• [ACTION ITEM] In your copy, leave out the pictures and reproduce the listing below exactly.

• [SUPPLIED INFORMATION]
· · ·

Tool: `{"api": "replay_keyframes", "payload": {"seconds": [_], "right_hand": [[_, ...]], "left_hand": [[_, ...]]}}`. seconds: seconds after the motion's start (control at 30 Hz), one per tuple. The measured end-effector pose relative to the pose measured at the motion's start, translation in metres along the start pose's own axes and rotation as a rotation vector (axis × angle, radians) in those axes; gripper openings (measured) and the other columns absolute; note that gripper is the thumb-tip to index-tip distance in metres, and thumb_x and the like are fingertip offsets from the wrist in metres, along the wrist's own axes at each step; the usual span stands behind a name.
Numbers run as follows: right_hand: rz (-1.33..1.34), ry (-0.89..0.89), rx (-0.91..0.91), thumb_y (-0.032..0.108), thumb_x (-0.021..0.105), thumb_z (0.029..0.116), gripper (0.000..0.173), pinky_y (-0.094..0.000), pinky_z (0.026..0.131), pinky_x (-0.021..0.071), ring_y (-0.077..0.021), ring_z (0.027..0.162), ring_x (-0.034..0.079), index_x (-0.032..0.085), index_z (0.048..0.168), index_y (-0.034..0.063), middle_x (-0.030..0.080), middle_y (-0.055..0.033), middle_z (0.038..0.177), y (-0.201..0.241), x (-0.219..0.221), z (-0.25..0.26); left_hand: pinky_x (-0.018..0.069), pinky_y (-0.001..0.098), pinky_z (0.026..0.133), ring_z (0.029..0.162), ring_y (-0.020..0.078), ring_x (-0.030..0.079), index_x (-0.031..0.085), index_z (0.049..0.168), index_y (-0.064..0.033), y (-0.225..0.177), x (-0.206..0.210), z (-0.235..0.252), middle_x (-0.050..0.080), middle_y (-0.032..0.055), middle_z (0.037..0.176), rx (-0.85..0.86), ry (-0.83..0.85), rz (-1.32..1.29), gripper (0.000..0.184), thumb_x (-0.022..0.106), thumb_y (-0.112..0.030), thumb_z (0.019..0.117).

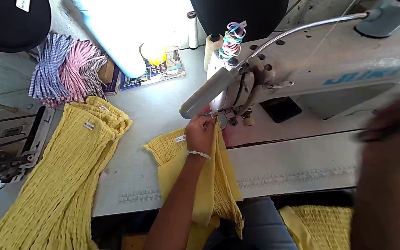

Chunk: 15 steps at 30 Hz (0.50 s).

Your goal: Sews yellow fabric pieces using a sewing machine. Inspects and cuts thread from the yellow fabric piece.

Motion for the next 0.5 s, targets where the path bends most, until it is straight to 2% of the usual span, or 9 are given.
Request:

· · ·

• [TASK ANSWER]
Tool: `{"api": "replay_keyframes", "payload": {"seconds": [_], "right_hand": [[_, ...]], "left_hand": [[_, ...]]}}`. seconds: seconds after the motion's start (control at 30 Hz), one per tuple. The measured end-effector pose relative to the pose measured at the motion's start, translation in metres along the start pose's own axes and rotation as a rotation vector (axis × angle, radians) in those axes; gripper openings (measured) and the other columns absolute; note that gripper is the thumb-tip to index-tip distance in metres, and thumb_x and the like are fingertip offsets from the wrist in metres, along the wrist's own axes at each step; the usual span stands behind a name.
Numbers run as follows: right_hand: rz (-1.33..1.34), ry (-0.89..0.89), rx (-0.91..0.91), thumb_y (-0.032..0.108), thumb_x (-0.021..0.105), thumb_z (0.029..0.116), gripper (0.000..0.173), pinky_y (-0.094..0.000), pinky_z (0.026..0.131), pinky_x (-0.021..0.071), ring_y (-0.077..0.021), ring_z (0.027..0.162), ring_x (-0.034..0.079), index_x (-0.032..0.085), index_z (0.048..0.168), index_y (-0.034..0.063), middle_x (-0.030..0.080), middle_y (-0.055..0.033), middle_z (0.038..0.177), y (-0.201..0.241), x (-0.219..0.221), z (-0.25..0.26); left_hand: pinky_x (-0.018..0.069), pinky_y (-0.001..0.098), pinky_z (0.026..0.133), ring_z (0.029..0.162), ring_y (-0.020..0.078), ring_x (-0.030..0.079), index_x (-0.031..0.085), index_z (0.049..0.168), index_y (-0.064..0.033), y (-0.225..0.177), x (-0.206..0.210), z (-0.235..0.252), middle_x (-0.050..0.080), middle_y (-0.032..0.055), middle_z (0.037..0.176), rx (-0.85..0.86), ry (-0.83..0.85), rz (-1.32..1.29), gripper (0.000..0.184), thumb_x (-0.022..0.106), thumb_y (-0.112..0.030), thumb_z (0.019..0.117).


Chunk: 15 steps at 30 Hz (0.50 s).

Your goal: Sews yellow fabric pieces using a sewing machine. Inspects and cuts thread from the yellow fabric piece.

Motion for the next 0.5 s, targets where the path bends most, until it is straight to 2% of the usual span, or 9 are given.
Request:

With this output, the exercise is done.